((

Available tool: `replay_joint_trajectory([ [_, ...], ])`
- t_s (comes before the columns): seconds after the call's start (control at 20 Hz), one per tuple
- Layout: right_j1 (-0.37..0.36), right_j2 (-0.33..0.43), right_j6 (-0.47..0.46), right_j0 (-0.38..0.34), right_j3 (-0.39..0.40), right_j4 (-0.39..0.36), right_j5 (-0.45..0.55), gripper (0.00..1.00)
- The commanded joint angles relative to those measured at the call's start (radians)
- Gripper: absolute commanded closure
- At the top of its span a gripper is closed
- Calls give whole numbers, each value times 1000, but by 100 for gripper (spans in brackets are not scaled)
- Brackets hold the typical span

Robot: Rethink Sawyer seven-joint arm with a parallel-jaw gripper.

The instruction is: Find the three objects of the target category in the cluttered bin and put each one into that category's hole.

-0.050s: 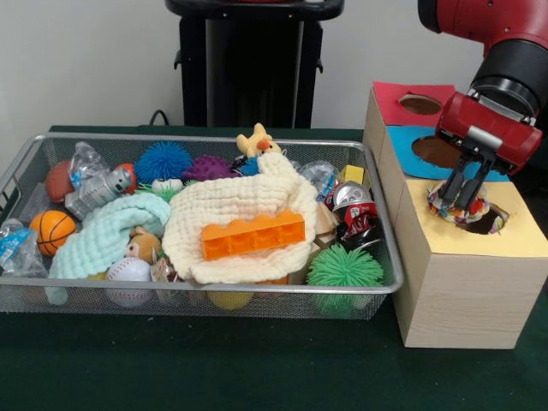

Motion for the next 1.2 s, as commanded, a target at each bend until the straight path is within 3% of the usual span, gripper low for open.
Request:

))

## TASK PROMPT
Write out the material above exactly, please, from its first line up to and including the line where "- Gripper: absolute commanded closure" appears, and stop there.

## WRITTEN RESPONSE
Available tool: `replay_joint_trajectory([ [_, ...], ])`
- t_s (comes before the columns): seconds after the call's start (control at 20 Hz), one per tuple
- Layout: right_j1 (-0.37..0.36), right_j2 (-0.33..0.43), right_j6 (-0.47..0.46), right_j0 (-0.38..0.34), right_j3 (-0.39..0.40), right_j4 (-0.39..0.36), right_j5 (-0.45..0.55), gripper (0.00..1.00)
- The commanded joint angles relative to those measured at the call's start (radians)
- Gripper: absolute commanded closure

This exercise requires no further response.